- Born: July 18, 1831 Turin, Italy
- Died: November 7, 1871 (aged 40) Turin, Italy

= Edoardo Agnelli (entrepreneur, born 1831) =

Italian entrepreneur and politician (1831–1871)

Edoardo Agnelli (18 July 1831 – 7 November 1871) was an Italian entrepreneur and politician.

== Biography ==
Edoardo Carlo Tommaso Agnelli, better known as Edoardo Agnelli, was the youngest son of Giuseppe Francesco Agnelli and Anna Maria Maggia. He was the father of Giovanni Agnelli, co-founder of Fiat S.p.A. At birth, he was baptized at home with the Superior's permission and six days later in the Church of San Carlo in Turin. His godparents were Tommaso Ferrero and Anna Maria Chiarini.
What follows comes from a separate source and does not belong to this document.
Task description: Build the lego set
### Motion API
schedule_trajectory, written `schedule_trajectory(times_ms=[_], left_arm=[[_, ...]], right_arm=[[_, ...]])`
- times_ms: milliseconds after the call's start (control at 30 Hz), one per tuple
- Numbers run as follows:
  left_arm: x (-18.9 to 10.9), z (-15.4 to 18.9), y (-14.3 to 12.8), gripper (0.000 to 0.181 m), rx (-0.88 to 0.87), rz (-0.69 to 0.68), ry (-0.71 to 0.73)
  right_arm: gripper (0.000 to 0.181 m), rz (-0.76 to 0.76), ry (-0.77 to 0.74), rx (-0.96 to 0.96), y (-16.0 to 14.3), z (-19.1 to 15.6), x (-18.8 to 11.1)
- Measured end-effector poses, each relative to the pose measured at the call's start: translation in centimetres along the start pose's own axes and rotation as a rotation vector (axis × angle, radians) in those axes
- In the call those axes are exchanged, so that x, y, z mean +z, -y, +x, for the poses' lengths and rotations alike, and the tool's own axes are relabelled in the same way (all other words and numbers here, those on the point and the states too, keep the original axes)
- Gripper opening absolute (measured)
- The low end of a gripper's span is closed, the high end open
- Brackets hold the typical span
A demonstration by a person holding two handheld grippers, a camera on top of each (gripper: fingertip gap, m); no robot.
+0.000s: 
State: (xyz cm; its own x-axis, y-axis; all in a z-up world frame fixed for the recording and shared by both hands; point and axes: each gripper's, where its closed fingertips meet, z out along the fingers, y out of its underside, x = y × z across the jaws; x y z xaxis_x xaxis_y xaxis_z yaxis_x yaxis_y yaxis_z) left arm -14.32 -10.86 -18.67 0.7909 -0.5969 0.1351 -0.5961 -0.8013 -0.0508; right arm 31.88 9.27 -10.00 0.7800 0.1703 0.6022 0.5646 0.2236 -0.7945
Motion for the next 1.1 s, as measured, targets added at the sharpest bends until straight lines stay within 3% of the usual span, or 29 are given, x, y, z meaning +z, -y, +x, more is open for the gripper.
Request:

Agnelli participated in the administration of Villar Perosa and was a member of the city board since 1866. He became a protagonist of the city life in the Turin of his time. He was also active in the cultural field by joining the Society for Promotion of the Fine Arts.

== Marriage and descendants ==
In 1865, Agnelli married Aniceta Frisetti, who belonged to a wealthy family and with whom he had three children:
- Giovanni, co-founder of Fiat, who was born in Villar Perosa on 13 August 1866 and died in Turin on 16 December 1945.
- Carolina, who was born in the house of Via Cernaia 30 in Turin on 11 April 1868 and died at an early age.
- Felicita Carola Anna Giustina Maria, who was born in Villar Perosa on 3 November 1869 and died at a young age on 22 February 1871.